An article in Australian newspaper The Age describes a paper just released by the Reserve Bank of Australia which has found that periodic increases in the Minimum Wage (also known as the "Award" wage in Australia) did not negatively affect the level of employment in each respective industry:
The paper, published by the central bank's economic research department on the final day the Fair Work Commission hearings had to decide if 2.3 million Australians will get a pay rise in July, found "no evidence that small, incremental increases in award wages had an adverse effect on hours worked or the job destruction rate".
It used a sample of 32,000 jobs between 1998 and 2008, when award wages were increased by a flat dollar amount each year, to find jobs with larger award wage rises had larger increases in hours worked than jobs experiencing a smaller award wage rise.
"I am able to rule out adverse effects on hours worked. I also find that award wage increases do not have a statistically significant effect on the job destruction rate," said researcher James Bishop.
"If anything, the point estimates suggest that the job destruction rate actually declines when the award wage is increased."
[...] The RBA paper said their results may not "necessarily generalise to large, unanticipated changes in award wages", cautioned it only included adult positions, and that the consequences of wage increases may "be borne by job seekers, rather than job holders".
"There will always be some point at which a minimum wage adjustment will begin to reduce employment," the paper stated.
Naturally, this is proving problematic for some politicians who have been advocating against increases in the minimum wage due to fears that this will harm business.
Link to Abstract and Paper (pdf).
(Score: 3, Insightful) by bradley13 on Friday May 18 2018, @06:32AM (4 children)
As another poster says: The period examined was a period of strong economic growth. Jobs were hard to fill, employers were willing and able to pay more - so small increases in minimum wage had no effect.
Here in Switzerland, outside of certain union contracts, we have no minimum wage. You could easily impose one of, say, Fr. 18/hour. No problem at all - because to fill any job, including flipping hamburgers at McDonalds, employers already have to pay more than that.
Note that even TFA quotes the paper as saying: ""There will always be some point at which a minimum wage adjustment will begin to reduce employment." That point is the level at which the wage is higher that the value of the job to the employer. As long as the minimum wage is below that level, it is harmless (and irrelevant).
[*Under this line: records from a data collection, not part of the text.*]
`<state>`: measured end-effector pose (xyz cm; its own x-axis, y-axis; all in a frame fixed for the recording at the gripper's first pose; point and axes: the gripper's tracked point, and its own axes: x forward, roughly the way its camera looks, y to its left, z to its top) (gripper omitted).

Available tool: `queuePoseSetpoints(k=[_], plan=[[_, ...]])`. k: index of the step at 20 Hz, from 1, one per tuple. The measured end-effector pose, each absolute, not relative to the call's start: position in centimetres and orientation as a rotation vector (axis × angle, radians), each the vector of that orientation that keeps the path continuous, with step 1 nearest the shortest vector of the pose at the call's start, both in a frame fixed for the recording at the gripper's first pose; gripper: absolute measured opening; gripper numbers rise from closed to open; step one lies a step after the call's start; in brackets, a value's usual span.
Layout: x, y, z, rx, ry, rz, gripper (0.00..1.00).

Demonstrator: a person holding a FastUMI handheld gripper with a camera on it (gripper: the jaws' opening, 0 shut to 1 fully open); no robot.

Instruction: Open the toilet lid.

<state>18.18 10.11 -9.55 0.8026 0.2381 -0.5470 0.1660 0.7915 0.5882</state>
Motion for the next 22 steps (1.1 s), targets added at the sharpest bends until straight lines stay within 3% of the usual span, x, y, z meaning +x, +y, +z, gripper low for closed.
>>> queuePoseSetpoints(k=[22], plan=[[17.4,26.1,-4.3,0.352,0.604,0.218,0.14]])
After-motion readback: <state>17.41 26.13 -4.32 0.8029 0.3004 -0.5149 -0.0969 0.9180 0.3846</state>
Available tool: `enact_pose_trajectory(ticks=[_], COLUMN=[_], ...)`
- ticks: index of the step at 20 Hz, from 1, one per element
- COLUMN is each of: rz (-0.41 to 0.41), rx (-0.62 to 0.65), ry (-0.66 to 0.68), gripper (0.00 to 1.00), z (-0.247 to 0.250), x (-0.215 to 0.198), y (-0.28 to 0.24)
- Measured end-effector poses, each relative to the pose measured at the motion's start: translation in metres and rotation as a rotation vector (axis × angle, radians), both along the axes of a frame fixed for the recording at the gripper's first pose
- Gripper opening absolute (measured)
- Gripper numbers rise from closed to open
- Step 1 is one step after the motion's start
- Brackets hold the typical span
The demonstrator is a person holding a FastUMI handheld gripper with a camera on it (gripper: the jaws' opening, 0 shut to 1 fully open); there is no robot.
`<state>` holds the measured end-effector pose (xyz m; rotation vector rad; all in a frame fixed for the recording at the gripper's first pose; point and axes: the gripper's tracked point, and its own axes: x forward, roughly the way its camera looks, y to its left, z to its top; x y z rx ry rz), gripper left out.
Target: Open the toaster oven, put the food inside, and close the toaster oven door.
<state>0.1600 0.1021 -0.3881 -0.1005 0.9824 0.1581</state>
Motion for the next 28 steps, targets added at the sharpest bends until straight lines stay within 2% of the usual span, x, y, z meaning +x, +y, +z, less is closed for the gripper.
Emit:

Push it above that level, and it will reduce employment.
It's really that simple.
Everyone is somebody else's weirdo.
(Score: 4, Informative) by sjames on Friday May 18 2018, @07:11AM (1 child)
The study in TFA shows that the tipping point is higher than that.
(Score: 2, Interesting) by Anonymous Coward on Friday May 18 2018, @08:09AM
Not necessarily. It shows that the value to the employer is more than what they can get away with paying for it. Employers are greedy bastards, they won't tell you how much your job is really worth to them because then you'd start demanding to be paid that.
(Score: 0) by Anonymous Coward on Friday May 18 2018, @12:31PM
if only we all had access to nazi gold like the swiss... it's really that simple.
(Score: 0) by Anonymous Coward on Saturday May 19 2018, @03:20AM
If you look at Seattle you will see the effects of going too far on the lower wage market.